Para algunas cosas, Castelló es a veces una ciudad demasiado pequeña. Sergio era un chico flacucho que salía de vez en cuando en las páginas locales de futuras estrellas. El golf era eso que nuestros padres, tan británicos en sus filias deportivas, ponían en la tele de un modo solemne, eso a lo que jugábamos en la Sega Master System con el World Class Leaderboard, monumento limpio al vicio de los ocho bits. Sergio irrumpió en nuestras vidas para quedarse en agosto de 1999, en aquella noche calurosa de verano en el pueblo y con el inolvidable tiro imposible en la última vuelta del PGA Championship. Sergio persiguió la bola a saltos felices y entusiastas, adolescente puro, movido por una irreverencia que asombra ahora con perspectiva. Sergio era un crío que desafiaba un mundo adulto, ultracompetitivo y casi enfermo en el culto a lo establecido. Él ni lo sospechará, pero a nosotros nos representaba.

Ahí nos hicimos de Sergio para siempre aunque, como digo, Castelló es a veces y para algunas cosas demasiado pequeña. Todo lo que Sergio era para el resto del mundo, como entendimos al comprobar el infinito respeto que le guardaban nuestros amigos irlandeses del Erasmus, parecía no importar en su propia casa, donde se le consideraba un chulo, un facha, un fracasado o un prepotente.

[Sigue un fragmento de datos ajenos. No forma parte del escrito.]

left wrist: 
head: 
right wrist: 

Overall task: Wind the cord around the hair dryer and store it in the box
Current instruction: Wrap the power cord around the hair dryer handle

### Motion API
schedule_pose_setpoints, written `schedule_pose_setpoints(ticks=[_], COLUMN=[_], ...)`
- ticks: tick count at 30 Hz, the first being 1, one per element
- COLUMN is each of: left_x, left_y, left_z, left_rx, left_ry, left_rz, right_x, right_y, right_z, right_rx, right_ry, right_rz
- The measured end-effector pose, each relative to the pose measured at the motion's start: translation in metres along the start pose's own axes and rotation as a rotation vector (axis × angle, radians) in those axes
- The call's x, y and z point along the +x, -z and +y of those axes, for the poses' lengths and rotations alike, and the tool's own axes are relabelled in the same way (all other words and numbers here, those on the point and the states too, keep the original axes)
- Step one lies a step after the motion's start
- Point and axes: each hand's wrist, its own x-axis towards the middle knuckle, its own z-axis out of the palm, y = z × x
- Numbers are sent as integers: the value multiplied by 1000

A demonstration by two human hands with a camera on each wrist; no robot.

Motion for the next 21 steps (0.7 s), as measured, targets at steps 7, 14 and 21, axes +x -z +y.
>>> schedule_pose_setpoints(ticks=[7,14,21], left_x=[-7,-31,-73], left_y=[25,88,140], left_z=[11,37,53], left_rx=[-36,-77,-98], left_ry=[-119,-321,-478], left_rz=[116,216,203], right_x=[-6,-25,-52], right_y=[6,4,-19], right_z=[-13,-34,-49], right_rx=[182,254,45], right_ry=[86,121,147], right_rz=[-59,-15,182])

Crecimos entre historias injustas y leyendas urbanas, como si algo de aquello en realidad importara. La dimensión de Sergio superó el cainismo de andar por casa, y no buscó amigos en la prensa provincial porque no los necesitaba. Me parece estupendo. A mis amigos no les pido que ganen un Masters de Augusta para quererlos, y no pido a un campeón del Masters de Augusta que sea mi amigo, o que vote al mismo partido que yo, para admirarlo como deportista.

Así, a contracorriente, acumulamos ilusiones de jueves y fiascos de fin de semana. Justo hace una década los guiris del FIB nos daban el pésame tras aquel putt maldito en el Open Británico. El runrún, la pesada losa de la ausencia del major, se hizo incluso insoportable. No había cuñado que no matizara cualquier triunfo con ese pero. Hiciera lo que hiciera, no servía de nada, era sí, pero le falta el grande, sí, pero al final siempre la caga. Solo él sabrá la carga psicológica que ese estigma, año tras año, ha supuesto porque contra un sambenito no funcionan las razones. Con el tiempo, en paralelo, Sergio fue moldeando cuerpo y mente. Decidió que su vida no podía ser solo golf, porque de ser así al final ni siquiera sería golf. No era una cuestión de desamor sino de supervivencia, porque solo hay que ver su fervor en la Ryder o la predisposición para acudir a los Juegos, para saber que su ambición no la mueve el dinero. Sergio ya no es el de 1999 y nosotros tampoco. Está casi gordo, casi calvo y casi casado. Él ni lo sospechará, pero nos sigue representando.Y asomó el domingo, por fin, el sol tostado y bajo del atardercer en Augusta, y el deseo de gloria barrió la crisis del miedo. Fue emocionante verle competir con esa absoluta grandeza, levantarse tras la mala salida del hoyo 13 que culminaba una catastrófica secuencia. Fue emocionante verle Ganar. Sí, en mayúscula, Ga-nar. Sergio llegó a base de talento y valor más allá de lo que humanamente se le podía exigir, y el golf le recompensó con algo más que un Masters de Augusta. Sergio conquistó su primer major en un duelo titánico con Justin Rose, historia instantánea y brillante del golf, pero ganó algo más importante: ahora sabe que vivirá y morirá en paz consigo mismo.